(Required action) Within the listing below, locate all lines containing the word "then". Copy each one.

[[ Provided data open ]]

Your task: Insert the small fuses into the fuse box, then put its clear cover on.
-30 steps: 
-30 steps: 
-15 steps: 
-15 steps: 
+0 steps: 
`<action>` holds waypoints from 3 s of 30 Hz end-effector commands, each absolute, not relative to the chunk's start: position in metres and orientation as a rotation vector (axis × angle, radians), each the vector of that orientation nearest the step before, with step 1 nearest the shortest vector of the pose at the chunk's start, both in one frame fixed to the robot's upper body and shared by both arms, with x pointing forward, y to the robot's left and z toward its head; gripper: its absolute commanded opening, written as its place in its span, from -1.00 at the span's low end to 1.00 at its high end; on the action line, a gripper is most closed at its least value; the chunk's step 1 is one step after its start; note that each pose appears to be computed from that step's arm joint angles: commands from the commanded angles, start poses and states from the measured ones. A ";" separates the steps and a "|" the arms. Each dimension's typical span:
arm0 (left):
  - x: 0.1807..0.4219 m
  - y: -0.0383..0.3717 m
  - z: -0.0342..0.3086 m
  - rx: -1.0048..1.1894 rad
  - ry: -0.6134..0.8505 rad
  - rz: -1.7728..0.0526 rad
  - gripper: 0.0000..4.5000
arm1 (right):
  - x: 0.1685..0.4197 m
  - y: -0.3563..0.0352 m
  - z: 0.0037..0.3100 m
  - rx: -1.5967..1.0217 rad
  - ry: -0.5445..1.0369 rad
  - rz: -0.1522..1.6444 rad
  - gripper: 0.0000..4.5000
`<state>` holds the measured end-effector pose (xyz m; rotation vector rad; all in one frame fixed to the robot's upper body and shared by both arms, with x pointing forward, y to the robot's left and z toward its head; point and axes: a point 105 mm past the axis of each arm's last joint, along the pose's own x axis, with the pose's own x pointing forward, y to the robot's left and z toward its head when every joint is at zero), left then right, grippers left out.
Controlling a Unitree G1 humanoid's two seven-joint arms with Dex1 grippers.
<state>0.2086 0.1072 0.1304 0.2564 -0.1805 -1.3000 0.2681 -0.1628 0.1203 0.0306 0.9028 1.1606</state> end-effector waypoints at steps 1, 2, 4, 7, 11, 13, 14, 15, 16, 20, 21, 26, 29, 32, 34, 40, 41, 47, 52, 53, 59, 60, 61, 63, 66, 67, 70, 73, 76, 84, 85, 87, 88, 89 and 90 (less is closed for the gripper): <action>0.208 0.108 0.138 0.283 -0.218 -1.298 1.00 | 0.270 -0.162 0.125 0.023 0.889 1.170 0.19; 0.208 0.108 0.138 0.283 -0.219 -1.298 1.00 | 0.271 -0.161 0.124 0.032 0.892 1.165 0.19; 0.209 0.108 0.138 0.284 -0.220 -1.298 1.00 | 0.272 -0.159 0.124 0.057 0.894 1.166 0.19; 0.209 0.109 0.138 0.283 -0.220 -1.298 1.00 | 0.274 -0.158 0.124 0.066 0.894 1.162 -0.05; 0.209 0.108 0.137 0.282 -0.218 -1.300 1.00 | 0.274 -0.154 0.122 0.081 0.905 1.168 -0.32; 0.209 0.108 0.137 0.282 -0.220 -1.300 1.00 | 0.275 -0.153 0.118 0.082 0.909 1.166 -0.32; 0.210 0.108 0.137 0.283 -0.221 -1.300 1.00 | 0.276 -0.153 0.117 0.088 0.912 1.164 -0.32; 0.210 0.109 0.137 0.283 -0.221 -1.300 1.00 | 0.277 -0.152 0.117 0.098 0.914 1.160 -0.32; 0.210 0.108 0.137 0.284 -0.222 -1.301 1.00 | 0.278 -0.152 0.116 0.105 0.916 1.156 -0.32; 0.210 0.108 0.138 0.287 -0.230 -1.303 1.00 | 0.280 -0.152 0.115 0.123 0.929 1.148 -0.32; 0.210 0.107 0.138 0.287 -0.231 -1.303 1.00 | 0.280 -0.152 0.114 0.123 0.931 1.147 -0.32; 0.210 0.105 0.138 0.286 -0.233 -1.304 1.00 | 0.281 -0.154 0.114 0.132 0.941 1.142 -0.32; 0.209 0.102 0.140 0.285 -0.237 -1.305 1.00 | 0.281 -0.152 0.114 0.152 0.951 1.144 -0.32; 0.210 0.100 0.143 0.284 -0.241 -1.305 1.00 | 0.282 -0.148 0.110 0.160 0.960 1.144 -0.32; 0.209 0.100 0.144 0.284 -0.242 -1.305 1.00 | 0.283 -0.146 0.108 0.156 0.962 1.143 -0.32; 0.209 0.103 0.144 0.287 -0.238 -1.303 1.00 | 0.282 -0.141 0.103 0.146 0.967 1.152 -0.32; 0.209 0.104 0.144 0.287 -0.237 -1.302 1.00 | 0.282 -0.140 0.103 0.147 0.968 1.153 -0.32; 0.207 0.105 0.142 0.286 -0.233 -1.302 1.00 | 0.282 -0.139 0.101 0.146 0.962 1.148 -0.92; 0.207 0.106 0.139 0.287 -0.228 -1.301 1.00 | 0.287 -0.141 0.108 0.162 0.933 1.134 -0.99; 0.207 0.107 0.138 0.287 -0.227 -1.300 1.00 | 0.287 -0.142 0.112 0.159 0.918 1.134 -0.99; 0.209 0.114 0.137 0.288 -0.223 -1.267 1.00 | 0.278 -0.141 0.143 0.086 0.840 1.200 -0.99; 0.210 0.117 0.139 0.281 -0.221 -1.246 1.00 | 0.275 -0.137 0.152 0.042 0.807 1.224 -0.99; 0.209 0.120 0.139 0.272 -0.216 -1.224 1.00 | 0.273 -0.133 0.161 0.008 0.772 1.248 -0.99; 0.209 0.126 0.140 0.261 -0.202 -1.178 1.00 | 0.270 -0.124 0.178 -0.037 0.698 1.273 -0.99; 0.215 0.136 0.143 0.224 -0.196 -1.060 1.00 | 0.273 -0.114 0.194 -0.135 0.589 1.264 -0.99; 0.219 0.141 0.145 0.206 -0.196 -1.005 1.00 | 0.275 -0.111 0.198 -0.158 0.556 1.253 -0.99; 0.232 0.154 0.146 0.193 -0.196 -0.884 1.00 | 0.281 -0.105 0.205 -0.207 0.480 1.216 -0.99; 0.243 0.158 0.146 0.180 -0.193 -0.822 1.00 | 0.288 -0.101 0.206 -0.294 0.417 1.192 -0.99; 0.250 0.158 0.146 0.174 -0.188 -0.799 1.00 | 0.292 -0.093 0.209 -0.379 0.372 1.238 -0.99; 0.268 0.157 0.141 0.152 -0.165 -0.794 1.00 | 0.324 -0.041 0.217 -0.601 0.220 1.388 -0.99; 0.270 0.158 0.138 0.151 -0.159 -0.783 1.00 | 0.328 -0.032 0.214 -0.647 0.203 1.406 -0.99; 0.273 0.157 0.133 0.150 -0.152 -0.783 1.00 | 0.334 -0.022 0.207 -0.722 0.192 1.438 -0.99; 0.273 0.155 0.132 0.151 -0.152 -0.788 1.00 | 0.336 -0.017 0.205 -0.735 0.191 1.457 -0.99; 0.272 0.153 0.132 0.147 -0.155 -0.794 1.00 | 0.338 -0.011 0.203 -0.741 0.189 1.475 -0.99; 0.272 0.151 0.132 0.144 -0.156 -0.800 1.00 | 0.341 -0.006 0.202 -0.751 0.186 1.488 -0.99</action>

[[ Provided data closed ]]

(Written response)
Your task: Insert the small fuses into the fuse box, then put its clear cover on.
`<state>` holds the measured end-effector pose (xyz m; rotation vector rad; all in one frame fixed to the robot's upper body and shared by both arms, with x pointing forward, y to the robot's left and z toward its head; point and axes: a point 105 mm past the axis of each arm's last joint, along the pose's own x axis, with the pose's own x pointing forward, y to the robot's left and z toward its head when every joint is at zero), left then right, grippers left out.

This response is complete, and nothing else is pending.